Jesus trifft auf seine religiösen Verwandten. Was heißt das? Das lateinische Wort „religio“ bedeutet: Rückbindung. Man glaubt an Gott und dass es etwas Übergeordnetes gibt. Das eigene Leben hat damit einen festen Rahmen. Man ist eingebettet in die eigene religiöse Tradition. An den wichtigen Übergängen des Lebens feiert man religiöse Riten. Man gehört zu einer religiösen Institution, akzeptiert deren Hierarchie.

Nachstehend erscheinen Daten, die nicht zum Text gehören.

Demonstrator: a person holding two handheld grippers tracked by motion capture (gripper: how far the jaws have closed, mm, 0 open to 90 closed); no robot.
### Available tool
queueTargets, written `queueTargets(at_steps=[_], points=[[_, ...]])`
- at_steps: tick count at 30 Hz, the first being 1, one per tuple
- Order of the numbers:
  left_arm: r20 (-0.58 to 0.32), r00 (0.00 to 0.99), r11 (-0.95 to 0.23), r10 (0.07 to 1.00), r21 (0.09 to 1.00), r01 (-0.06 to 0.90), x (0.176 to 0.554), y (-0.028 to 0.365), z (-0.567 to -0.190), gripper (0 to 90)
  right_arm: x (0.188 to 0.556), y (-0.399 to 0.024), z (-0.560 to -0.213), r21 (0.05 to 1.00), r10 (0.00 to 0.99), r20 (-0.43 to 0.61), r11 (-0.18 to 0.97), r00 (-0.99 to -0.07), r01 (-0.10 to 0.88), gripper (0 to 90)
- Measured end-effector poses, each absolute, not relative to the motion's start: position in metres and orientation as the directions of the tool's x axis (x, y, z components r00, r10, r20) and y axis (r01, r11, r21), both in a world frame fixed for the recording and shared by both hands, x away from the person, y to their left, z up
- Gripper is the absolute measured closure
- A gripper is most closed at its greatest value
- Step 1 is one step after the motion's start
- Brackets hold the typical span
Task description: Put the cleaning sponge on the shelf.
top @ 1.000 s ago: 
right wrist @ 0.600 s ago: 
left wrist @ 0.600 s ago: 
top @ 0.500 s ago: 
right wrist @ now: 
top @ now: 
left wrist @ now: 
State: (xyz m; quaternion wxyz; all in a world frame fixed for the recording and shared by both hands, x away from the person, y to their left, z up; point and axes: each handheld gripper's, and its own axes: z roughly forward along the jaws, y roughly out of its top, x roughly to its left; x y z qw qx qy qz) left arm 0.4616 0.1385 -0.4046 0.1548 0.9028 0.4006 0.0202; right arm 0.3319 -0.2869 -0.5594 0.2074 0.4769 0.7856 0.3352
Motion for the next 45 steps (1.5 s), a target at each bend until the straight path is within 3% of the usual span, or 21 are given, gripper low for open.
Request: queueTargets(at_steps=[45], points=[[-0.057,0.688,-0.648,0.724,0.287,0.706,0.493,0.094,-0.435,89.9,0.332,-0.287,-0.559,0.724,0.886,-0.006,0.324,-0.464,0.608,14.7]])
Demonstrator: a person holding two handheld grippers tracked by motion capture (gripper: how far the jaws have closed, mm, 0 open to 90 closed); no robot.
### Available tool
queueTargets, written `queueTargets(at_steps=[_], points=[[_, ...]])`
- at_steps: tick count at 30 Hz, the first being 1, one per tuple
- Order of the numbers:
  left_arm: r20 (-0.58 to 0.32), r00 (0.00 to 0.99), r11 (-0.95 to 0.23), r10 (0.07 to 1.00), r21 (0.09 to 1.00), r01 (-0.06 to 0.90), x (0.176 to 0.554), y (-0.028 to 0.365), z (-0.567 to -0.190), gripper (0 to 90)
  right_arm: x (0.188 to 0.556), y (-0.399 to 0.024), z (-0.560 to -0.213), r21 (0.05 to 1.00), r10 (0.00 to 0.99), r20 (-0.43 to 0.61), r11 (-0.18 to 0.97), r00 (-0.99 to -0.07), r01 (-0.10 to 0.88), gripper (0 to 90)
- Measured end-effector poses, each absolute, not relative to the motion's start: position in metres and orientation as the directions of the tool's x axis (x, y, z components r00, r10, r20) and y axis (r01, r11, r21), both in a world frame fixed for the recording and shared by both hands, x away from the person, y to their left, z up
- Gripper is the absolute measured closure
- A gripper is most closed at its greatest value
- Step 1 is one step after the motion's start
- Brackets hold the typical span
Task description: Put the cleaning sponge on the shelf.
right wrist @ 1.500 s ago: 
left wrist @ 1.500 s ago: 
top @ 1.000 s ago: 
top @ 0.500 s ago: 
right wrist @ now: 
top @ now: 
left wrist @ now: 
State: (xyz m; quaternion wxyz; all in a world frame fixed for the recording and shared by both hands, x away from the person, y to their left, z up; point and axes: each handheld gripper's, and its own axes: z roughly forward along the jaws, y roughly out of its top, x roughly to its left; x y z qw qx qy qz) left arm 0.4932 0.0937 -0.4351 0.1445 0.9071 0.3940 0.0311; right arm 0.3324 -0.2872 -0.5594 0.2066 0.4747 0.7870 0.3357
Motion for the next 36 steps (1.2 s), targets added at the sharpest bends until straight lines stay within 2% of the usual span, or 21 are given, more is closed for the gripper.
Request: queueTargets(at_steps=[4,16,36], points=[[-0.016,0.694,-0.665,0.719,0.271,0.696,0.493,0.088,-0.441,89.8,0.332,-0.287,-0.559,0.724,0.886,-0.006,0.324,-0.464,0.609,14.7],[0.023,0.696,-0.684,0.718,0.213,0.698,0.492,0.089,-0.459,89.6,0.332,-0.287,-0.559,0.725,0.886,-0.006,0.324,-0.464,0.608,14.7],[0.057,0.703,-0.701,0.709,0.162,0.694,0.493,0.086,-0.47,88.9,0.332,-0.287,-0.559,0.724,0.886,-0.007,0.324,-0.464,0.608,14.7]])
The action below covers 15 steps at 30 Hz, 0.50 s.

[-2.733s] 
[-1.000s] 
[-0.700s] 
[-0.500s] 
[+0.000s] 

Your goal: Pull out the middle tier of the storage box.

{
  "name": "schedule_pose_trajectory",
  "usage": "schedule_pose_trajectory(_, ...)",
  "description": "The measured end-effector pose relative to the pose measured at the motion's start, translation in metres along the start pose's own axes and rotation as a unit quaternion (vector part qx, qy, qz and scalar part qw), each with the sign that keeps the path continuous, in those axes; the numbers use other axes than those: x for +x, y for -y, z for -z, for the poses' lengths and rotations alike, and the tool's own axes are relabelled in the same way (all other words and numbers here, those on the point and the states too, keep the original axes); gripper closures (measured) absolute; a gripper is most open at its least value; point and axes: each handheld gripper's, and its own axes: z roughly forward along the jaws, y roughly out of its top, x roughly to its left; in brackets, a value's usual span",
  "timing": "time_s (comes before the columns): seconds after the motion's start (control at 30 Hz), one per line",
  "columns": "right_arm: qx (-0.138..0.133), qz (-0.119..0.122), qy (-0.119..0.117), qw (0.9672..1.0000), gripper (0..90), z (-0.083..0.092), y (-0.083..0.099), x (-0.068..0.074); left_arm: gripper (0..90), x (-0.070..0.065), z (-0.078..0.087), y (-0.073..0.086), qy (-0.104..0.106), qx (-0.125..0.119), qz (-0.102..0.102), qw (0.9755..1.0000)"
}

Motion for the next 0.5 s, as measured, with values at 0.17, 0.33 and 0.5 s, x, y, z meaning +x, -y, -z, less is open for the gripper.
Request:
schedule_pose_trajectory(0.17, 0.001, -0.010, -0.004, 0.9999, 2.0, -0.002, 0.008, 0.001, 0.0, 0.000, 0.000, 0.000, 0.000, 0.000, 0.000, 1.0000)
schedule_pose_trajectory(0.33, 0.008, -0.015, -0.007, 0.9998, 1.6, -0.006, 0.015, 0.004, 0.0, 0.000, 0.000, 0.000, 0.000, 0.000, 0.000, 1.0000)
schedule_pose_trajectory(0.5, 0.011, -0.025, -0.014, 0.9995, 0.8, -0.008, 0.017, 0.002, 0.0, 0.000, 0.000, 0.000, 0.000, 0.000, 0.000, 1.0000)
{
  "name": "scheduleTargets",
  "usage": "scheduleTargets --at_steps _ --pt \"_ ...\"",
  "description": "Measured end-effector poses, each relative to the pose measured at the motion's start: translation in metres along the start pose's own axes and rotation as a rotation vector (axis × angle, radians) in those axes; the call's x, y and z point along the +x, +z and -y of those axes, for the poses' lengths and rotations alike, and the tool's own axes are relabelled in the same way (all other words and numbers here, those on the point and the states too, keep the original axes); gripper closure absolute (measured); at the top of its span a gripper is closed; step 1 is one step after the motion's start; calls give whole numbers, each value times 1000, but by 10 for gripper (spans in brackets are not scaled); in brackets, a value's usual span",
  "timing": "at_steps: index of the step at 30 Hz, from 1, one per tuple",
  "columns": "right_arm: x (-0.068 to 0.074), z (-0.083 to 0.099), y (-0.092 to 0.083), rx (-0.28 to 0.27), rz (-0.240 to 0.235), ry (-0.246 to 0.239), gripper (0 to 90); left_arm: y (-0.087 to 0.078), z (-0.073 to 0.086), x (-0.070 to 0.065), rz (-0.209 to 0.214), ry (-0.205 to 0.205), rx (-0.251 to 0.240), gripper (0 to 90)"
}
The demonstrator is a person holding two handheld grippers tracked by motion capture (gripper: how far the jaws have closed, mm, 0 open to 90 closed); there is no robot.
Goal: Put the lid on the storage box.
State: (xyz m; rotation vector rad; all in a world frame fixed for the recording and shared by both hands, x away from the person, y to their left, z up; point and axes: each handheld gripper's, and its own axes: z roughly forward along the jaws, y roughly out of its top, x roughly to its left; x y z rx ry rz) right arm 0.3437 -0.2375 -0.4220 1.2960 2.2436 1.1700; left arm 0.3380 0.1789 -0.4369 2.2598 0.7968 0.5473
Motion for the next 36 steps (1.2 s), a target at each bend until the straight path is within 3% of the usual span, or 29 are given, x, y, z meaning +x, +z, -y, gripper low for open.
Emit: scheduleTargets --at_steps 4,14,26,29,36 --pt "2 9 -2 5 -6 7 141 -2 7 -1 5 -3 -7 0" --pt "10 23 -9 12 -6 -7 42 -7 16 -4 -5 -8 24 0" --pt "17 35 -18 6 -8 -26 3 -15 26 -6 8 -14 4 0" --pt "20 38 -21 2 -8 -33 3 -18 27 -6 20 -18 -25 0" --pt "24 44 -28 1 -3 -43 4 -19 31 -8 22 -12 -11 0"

Gebote und klare moralische Vorstellungen prägen das eigene Verhalten. Das Leben hat eine klare Ordnung. Diese gibt Sicherheit. Gut, warum soll gerade Religiosität jetzt der Grund sein, dass seine Verwandten Jesus ablehnen? Dieser war doch zweifellos auch religiös. Er ist voll eingebettet in die jüdische Religion. Er geht in die Synagoge um zu predigen. Religiosität birgt eine große Gefahr in sich. Sie kann versteinern und zu Selbstgerechtigkeit  führen. Aus ihr kann Pflichterfüllung und Routine werden.

 

Es ist schon eigenartig, dass Jesus gerade mit den streng religiösen Menschen seiner Zeit die größten Konflikte und Probleme hatte, den Pharisäern, Sadduzäern und Hohenpriestern. Er hält ihnen wohl einen Spiegel vor, unbewusst fühlen sie ihre Ordnung und ihre Sicherheiten gefährdet. Ein spiritueller Mensch, der sich dem Leben wirklich stellt - auch den eigenen Abgründen -  ist lebendig, innovativ, kritisch und kreativ. Er ist spontan und sorgt oft für Überraschungen. Die religiösen Verwandten Jesu spüren: „Wenn seine Worte stimmen, stimmt womöglich in unserem eigenen Leben nur mehr sehr wenig.“ Sie drängen Jesus geradezu hinaus in die benachbarten Dörfer, um dort zu predigen. So wird er zum Freund der so genannten Fernstehenden, der von der Gesellschaft an den Rand Gedrängten und von der Religion Verurteilten.

 

Religion kann sein wie ein Wasserkrug ohne Wasser; Zierde, Dekor und Behübschung des Lebens; vielleicht gegen außen hin sehr schön. Dann ist der Wasserkrug eine Schale ohne Inhalt. Es fehlt das lebendige Wasser, welches aus der Quelle Gottes kommt.